据一项新的研究报告,抗生素可杀灭细菌,但其长期使用可引起线粒体功能障碍并对健康的哺乳动物细胞施加氧化应激作用。这些发现可帮助解释为什么这些药物会在许多长期接受治疗的患者中引发问题。抗生素长期以来一直是对抗感染性疾病的标准武器。随着在医学和农业中的过度使用抗生素和抗生素抗药性问题变得日益紧迫,在抗生素辩论中又出现了另外一个因子——它们对健康细胞的影响。长期使用抗生素一直与各种副作用有关系,其中包括听力丧失和肾脏损害。传统思维认为抗生素通过攻击诸如细胞壁组装及蛋白质合成等标靶来杀灭细菌。然而,数项最近的研究显示,抗生素可能会引发活性氧或ROS的产生,而ROS可破坏细菌的DNA。然而,关于抗生素是否会在哺乳动物细胞中诱导ROS的产生仍然存在疑问。

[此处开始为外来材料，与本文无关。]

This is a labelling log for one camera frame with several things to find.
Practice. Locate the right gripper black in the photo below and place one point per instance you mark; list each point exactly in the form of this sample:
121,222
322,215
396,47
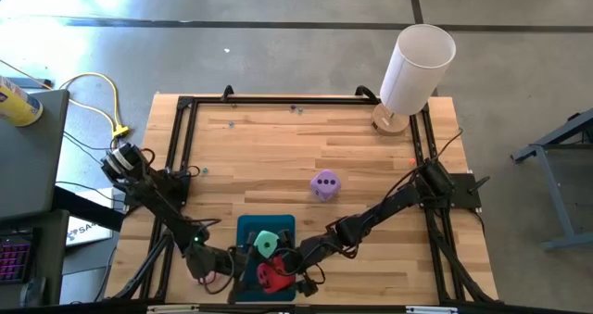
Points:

Sameer Kalghatgi在这里特别观察了杀菌性或可杀死细菌的抗生素对哺乳动物细胞的影响。研究人员观察到,3种不同的杀菌性抗生素(喹诺酮类、β-内酰胺类、氨基糖苷类)全都会在实验室中的人类细胞培养中诱导ROS的产生。这种氧化应激会对健康的DNA、蛋白质及膜脂质造成伤害。文章的作者在进行更仔细的观察时发现,杀菌性抗生素会扰乱细胞线粒体的电子传递链,从而导致ROS的积聚。给予临床剂量杀菌性抗生素的小鼠会在其血液和乳腺腺体中出现类似的氧化性损害的迹象。然而,用强力抗氧化剂N-乙酰半胱氨酸进行治疗可逆转ROS的损害,而不会降低抗生素的杀菌性能。值得注意的是,文章的作者发现四环素——这是一种限制细菌生长但不会杀灭细菌的抑菌性抗生素——不会在细胞内诱发ROS的损伤。这些发现提示,来自杀菌性抗生素的细胞损伤可通过服用抗氧化剂或通过改用抑菌性抗生素而得到预防。然而,未来人们需要进行研究来证实这些药物在人体内的氧化应激作用。一则相关的《焦点》文章就这些发现进行了讨论。(生物谷Bioon.com)
生物谷推荐英文摘要:
Sci. Transl. Med. DOI: 10.1126/scitranslmed.3006055
Bactericidal Antibiotics Induce Mitochondrial Dysfunction and Oxidative Damage in Mammalian Cells
Sameer Kalghatgi1,*, Catherine S. Spina1,2,3,*, James C. Costello1, Marc Liesa3, J. Ruben Morones-Ramirez1, Shimyn Slomovic1, Anthony Molina3,4, Orian S. Shirihai3 and James J. Collins1,2,3
Prolonged antibiotic treatment can lead to detrimental side effects in patients, including ototoxicity, nephrotoxicity, and tendinopathy, yet the mechanisms underlying the effects of antibiotics in mammalian systems remain unclear. It has been suggested that bactericidal antibiotics induce the formation of toxic reactive oxygen species (ROS) in bacteria. We show that clinically relevant doses of bactericidal antibiotics—quinolones, aminoglycosides, and β-lactams—cause mitochondrial dysfunction and ROS overproduction in mammalian cells. We demonstrate that these bactericidal antibiotic–induced effects lead to oxidative damage to DNA, proteins, and membrane lipids. Mice treated with bactericidal antibiotics exhibited elevated oxidative stress markers in the blood, oxidative tissue damage, and up-regulated expression of key genes involved in antioxidant defense mechanisms, which points to the potential physiological relevance of these antibiotic effects. The deleterious effects of bactericidal antibiotics were alleviated in cell culture and in mice by the administration of the antioxidant N-acetyl-L-cysteine or prevented by preferential use of bacteriostatic antibiotics. This work highlights the role of antibiotics in the production of oxidative tissue damage in mammalian cells and presents strategies to mitigate or prevent the resulting damage, with the goal of improving the safety of antibiotic treatment in people.